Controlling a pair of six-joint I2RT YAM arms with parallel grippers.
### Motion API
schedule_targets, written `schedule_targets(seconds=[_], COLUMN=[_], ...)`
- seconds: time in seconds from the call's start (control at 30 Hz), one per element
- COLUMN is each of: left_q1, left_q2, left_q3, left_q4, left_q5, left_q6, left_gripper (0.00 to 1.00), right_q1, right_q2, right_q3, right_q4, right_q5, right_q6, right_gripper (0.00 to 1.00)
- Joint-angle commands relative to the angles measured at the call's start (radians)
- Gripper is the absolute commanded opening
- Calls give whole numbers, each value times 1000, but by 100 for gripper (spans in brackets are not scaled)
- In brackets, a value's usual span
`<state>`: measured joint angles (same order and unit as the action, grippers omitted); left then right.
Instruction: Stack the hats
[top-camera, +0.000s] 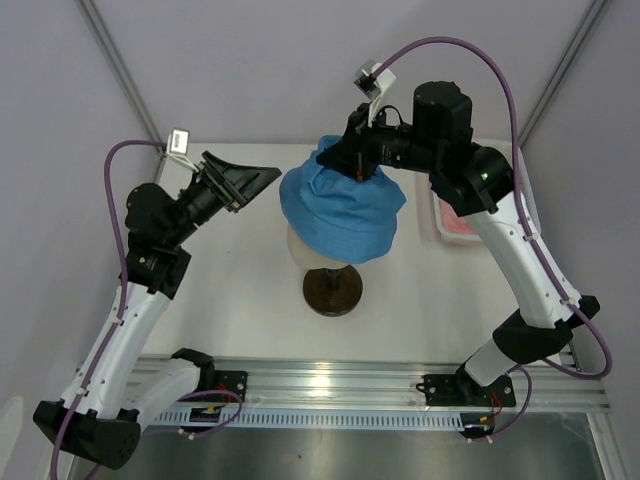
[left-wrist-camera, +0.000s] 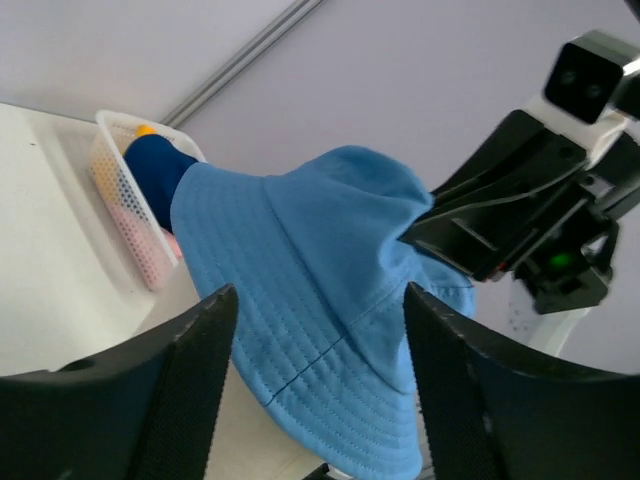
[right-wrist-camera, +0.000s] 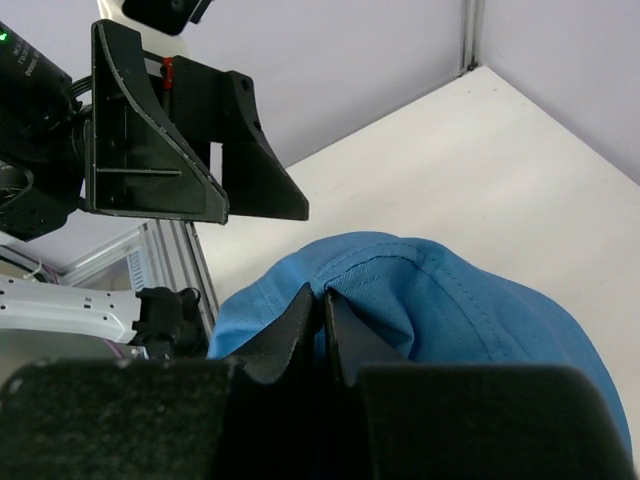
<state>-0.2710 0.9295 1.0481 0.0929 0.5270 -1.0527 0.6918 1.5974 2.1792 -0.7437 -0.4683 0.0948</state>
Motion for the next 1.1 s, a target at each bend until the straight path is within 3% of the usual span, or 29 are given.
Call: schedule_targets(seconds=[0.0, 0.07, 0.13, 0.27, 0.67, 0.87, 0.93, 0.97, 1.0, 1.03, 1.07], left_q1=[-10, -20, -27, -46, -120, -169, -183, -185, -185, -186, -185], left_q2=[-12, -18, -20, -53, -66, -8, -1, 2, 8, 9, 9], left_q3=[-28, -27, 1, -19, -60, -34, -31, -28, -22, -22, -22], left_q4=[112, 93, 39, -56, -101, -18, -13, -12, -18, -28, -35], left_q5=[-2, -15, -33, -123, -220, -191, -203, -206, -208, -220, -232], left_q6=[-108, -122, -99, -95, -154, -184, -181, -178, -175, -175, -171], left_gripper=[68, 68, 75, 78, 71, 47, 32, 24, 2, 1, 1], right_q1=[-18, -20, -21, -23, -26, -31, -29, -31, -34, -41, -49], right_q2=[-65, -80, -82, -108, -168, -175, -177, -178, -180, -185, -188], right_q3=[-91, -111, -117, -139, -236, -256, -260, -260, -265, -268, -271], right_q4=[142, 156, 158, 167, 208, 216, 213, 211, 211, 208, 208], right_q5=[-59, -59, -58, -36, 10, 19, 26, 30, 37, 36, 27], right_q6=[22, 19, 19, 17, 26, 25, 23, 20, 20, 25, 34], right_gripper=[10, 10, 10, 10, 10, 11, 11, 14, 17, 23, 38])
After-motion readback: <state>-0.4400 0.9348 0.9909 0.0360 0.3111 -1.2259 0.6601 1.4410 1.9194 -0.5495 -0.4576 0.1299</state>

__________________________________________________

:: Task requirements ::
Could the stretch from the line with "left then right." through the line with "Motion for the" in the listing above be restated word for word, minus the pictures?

:: Exercise result ::
`<state>`: measured joint angles (same order and unit as the action, grippers omitted); left then right.
Instruction: Stack the hats
[top-camera, +0.000s] 
[left-wrist-camera, +0.000s] 
[right-wrist-camera, +0.000s] 
<state>-0.2710 0.9295 1.0481 0.0929 0.5270 -1.0527 0.6918 1.5974 2.1792 -0.7437 -0.4683 0.0948</state>
Motion for the next 1.1 s, a target at each bend until the straight path is within 3% of the usual span, or 29 are given.

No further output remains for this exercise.